### Task brief
Repeat the data exactly, every last line of it.
--- Recorded data Enclosed Below ---
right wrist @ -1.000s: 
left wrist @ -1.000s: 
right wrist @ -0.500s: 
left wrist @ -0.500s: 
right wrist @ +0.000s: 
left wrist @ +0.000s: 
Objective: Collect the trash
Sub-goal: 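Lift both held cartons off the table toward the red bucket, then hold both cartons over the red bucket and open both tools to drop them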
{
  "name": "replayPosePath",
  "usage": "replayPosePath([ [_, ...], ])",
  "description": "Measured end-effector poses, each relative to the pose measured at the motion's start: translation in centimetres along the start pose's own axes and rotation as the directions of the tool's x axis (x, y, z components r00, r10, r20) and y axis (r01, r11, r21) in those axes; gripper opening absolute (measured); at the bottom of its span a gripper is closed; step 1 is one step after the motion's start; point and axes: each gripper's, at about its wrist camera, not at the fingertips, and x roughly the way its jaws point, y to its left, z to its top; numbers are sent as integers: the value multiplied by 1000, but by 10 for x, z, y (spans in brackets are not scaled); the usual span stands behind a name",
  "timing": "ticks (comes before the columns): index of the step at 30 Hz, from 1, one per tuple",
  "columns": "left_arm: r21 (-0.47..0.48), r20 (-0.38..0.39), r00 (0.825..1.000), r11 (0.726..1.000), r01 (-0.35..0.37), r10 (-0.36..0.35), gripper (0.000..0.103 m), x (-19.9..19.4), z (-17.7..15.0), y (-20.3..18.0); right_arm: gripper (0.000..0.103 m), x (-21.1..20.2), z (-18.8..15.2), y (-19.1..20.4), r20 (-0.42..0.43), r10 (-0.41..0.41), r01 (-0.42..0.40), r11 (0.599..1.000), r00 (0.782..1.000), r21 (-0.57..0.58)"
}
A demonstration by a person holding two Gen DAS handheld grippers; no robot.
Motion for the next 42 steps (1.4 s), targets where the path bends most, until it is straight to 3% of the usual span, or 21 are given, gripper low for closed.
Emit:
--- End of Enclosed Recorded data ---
### Task solution
right wrist @ -1.000s: 
left wrist @ -1.000s: 
right wrist @ -0.500s: 
left wrist @ -0.500s: 
right wrist @ +0.000s: 
left wrist @ +0.000s: 
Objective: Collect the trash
Sub-goal: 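Lift both held cartons off the table toward the red bucket, then hold both cartons over the red bucket and open both tools to drop them
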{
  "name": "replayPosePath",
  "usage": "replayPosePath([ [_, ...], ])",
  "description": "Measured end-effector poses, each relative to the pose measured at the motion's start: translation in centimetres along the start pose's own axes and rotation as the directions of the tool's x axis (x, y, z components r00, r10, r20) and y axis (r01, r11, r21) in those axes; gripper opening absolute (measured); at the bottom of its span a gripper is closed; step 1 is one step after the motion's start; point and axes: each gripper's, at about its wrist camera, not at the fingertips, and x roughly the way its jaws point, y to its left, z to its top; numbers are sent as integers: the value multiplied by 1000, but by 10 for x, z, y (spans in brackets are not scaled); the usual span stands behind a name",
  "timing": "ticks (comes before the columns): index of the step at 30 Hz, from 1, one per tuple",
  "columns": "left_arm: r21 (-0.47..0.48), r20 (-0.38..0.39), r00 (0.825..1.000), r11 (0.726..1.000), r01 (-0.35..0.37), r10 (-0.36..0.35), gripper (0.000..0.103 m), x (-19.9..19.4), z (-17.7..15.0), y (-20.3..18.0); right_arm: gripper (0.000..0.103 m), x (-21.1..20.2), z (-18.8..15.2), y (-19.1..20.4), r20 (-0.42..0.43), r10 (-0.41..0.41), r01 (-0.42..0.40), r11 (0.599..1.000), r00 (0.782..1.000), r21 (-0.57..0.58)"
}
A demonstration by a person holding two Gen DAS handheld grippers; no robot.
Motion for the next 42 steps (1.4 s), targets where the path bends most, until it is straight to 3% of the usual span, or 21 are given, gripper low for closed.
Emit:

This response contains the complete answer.